Write out each line of the entries below that holds the word "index".

* **DATA FOR THE TASK**
- Opening Delimiter -
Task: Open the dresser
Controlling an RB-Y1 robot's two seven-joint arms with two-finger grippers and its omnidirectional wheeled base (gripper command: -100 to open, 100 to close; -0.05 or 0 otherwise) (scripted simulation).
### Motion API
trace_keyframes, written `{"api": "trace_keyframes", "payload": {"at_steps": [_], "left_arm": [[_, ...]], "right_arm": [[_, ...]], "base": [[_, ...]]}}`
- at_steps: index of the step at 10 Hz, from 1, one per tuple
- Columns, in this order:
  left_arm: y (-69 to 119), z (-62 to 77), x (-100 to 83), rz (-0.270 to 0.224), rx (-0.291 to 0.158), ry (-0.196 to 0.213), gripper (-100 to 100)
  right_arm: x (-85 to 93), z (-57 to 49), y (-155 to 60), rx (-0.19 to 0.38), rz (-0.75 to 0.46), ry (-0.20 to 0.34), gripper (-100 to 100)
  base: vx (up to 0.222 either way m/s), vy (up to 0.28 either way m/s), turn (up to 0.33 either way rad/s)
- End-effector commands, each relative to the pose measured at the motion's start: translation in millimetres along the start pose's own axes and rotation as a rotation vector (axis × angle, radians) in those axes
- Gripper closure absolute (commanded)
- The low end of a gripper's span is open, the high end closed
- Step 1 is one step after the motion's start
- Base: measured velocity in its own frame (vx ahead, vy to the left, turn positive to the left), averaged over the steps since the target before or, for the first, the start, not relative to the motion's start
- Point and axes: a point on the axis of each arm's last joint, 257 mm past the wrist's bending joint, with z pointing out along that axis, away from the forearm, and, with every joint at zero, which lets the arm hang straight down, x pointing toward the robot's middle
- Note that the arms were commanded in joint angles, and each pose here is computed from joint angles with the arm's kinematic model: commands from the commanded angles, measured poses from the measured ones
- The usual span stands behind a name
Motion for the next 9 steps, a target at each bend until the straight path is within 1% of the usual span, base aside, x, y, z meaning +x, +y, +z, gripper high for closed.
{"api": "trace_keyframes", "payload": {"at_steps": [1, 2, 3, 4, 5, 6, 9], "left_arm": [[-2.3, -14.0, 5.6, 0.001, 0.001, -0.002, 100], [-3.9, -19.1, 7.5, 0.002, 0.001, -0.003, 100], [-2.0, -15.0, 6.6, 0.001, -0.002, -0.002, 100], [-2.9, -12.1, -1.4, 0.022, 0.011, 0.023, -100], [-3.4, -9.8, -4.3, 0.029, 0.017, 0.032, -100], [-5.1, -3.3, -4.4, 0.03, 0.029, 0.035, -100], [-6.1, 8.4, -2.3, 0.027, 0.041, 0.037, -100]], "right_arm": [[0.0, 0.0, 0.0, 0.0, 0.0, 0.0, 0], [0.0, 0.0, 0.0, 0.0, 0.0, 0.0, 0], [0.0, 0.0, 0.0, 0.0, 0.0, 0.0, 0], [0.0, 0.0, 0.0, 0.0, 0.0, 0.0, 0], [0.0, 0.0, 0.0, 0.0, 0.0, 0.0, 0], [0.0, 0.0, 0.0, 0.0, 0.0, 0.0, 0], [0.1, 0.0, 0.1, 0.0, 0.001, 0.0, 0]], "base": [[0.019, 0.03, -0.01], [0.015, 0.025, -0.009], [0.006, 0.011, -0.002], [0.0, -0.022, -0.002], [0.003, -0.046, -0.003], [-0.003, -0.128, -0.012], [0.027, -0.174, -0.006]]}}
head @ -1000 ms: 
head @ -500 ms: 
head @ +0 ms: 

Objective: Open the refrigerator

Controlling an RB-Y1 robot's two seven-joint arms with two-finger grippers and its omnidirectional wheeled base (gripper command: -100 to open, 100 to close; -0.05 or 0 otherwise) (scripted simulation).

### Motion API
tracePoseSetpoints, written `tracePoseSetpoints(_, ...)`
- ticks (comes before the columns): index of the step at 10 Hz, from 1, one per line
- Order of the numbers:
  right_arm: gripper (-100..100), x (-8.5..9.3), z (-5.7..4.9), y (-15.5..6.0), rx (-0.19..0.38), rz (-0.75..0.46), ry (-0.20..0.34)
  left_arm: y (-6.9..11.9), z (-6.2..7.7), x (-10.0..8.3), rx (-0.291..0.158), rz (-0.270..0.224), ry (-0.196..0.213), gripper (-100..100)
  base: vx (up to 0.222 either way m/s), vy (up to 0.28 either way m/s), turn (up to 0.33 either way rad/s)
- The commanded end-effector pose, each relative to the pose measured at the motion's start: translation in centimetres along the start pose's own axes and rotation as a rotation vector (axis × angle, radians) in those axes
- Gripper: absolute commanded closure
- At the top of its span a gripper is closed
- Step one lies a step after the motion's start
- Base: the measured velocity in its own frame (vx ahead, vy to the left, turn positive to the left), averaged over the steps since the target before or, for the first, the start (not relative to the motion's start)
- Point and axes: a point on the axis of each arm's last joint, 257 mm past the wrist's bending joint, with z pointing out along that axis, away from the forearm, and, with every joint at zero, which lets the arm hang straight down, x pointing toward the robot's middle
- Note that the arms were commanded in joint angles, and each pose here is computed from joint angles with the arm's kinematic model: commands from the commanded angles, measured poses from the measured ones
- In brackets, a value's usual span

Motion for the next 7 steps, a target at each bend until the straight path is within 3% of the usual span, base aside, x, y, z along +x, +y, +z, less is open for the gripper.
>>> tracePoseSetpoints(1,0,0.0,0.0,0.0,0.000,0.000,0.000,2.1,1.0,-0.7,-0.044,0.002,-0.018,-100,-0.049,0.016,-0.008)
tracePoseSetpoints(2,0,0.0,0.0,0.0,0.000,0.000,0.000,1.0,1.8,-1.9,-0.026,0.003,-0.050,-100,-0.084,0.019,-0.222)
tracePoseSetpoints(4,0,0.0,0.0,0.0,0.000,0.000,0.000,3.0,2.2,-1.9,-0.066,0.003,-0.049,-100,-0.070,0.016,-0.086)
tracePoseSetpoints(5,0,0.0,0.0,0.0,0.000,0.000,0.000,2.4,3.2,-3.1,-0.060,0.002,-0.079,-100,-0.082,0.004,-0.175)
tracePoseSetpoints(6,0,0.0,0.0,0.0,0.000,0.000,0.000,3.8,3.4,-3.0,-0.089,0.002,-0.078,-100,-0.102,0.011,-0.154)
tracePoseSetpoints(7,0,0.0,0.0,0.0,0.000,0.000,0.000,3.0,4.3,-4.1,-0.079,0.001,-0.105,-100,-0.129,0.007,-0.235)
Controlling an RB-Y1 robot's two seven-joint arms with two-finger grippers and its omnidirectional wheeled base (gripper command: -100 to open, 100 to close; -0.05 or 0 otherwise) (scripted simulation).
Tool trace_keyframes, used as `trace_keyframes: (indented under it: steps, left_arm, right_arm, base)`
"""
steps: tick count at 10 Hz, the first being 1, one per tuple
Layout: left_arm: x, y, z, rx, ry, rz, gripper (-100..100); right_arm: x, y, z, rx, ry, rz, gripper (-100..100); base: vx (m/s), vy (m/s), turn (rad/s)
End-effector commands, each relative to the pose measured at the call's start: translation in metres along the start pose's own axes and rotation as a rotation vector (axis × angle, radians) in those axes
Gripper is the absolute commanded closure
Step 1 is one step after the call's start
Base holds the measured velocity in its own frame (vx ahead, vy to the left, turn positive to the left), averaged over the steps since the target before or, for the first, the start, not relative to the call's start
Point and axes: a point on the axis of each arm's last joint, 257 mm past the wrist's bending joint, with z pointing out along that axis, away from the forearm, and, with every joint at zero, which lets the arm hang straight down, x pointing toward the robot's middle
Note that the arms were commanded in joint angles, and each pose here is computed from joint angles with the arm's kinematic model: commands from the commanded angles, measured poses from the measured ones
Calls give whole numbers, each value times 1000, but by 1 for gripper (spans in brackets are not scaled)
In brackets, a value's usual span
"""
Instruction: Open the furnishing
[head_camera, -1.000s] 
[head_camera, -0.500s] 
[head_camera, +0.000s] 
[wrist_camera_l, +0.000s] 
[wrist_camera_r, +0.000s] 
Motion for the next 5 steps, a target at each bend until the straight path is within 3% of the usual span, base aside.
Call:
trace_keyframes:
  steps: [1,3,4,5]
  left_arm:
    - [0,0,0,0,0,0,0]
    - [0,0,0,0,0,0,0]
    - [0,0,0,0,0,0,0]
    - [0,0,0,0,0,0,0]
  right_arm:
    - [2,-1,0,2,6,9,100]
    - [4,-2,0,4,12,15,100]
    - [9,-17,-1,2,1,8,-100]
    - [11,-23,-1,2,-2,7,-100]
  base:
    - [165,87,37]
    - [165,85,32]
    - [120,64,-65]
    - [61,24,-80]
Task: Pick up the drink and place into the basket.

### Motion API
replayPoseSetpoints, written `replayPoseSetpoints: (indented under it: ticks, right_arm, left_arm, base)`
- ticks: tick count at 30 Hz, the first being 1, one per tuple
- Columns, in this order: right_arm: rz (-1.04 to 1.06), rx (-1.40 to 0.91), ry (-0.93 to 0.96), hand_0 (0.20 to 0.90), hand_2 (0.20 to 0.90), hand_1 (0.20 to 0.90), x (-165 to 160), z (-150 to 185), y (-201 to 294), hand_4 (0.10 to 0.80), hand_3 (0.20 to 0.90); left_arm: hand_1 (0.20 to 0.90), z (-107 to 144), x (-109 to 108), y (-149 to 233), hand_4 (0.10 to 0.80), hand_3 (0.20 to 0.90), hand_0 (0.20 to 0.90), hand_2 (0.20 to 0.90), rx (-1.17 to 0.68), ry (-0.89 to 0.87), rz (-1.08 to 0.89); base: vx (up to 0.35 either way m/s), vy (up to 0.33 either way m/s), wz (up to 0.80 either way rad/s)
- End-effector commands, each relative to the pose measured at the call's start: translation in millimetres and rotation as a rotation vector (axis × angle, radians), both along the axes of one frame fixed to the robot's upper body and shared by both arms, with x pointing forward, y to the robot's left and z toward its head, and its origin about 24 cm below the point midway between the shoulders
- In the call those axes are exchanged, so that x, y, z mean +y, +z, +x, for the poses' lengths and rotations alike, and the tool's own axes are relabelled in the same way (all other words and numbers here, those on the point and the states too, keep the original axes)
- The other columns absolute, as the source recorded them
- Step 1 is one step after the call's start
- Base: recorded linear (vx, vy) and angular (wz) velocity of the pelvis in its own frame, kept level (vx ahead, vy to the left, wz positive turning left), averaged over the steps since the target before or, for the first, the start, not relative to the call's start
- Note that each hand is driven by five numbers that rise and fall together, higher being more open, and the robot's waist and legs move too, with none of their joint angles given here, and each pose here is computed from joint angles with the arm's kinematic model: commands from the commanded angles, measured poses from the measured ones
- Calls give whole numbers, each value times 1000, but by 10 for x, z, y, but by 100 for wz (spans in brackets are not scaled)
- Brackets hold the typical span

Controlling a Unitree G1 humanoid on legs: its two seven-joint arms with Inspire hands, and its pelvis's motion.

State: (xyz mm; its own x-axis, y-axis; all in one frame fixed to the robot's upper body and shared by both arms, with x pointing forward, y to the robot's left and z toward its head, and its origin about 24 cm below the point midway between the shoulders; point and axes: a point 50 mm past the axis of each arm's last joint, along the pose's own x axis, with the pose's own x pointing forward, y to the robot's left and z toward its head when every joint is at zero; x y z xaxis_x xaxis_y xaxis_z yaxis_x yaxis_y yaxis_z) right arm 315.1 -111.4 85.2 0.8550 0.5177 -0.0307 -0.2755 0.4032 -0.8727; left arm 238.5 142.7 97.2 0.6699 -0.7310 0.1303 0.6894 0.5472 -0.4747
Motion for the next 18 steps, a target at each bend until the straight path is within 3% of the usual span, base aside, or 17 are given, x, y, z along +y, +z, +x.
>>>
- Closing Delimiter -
* **TASK RESULT**
- at_steps: index of the step at 10 Hz, from 1, one per tuple
- ticks (comes before the columns): index of the step at 10 Hz, from 1, one per line

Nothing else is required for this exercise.